→ **WORK INSTRUCTIONS**: Return each entry word for word. Leave the images out.

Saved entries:
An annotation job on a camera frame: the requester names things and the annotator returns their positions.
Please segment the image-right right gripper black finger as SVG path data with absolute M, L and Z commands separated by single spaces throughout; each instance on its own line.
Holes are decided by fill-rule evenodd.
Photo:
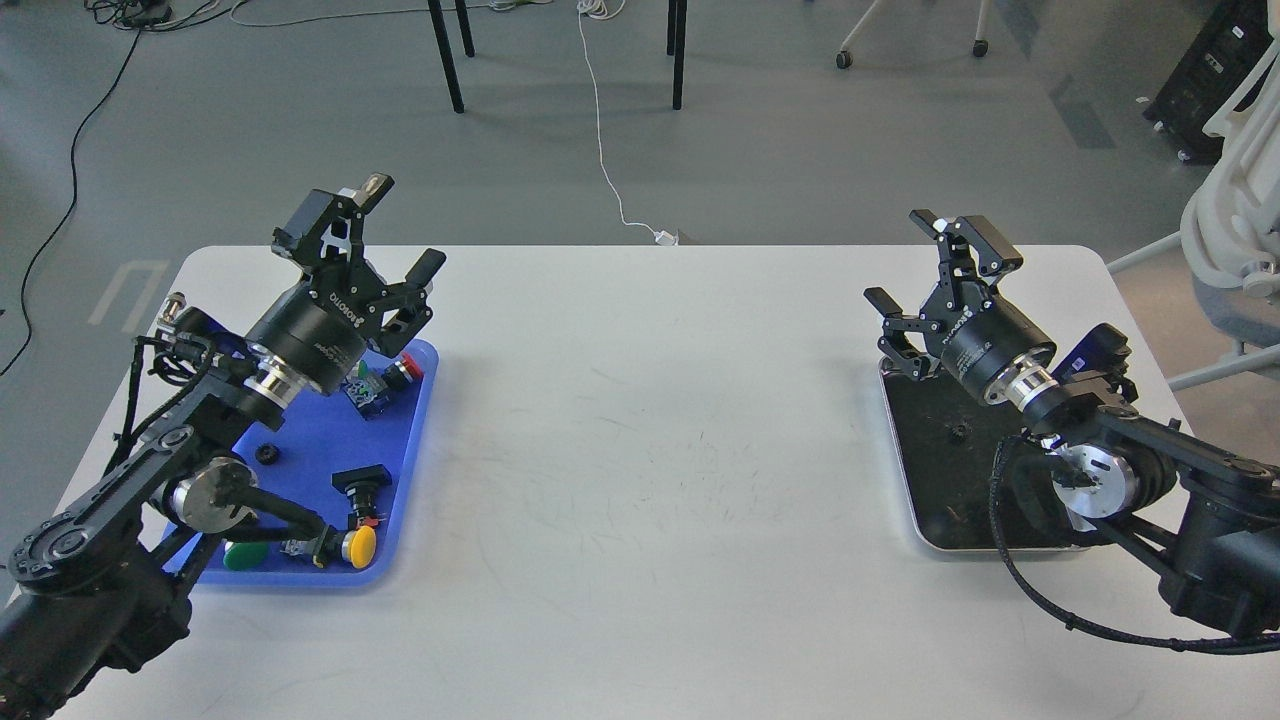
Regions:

→ **OUTPUT OF THE TASK**:
An annotation job on a camera frame: the requester names things and the annotator returns their positions.
Please segment the image-right right gripper black finger as SVG path data with absolute M, L and Z commands separated by single spaces throughout; each instance on its own line.
Holes are decided by fill-rule evenodd.
Photo:
Regions:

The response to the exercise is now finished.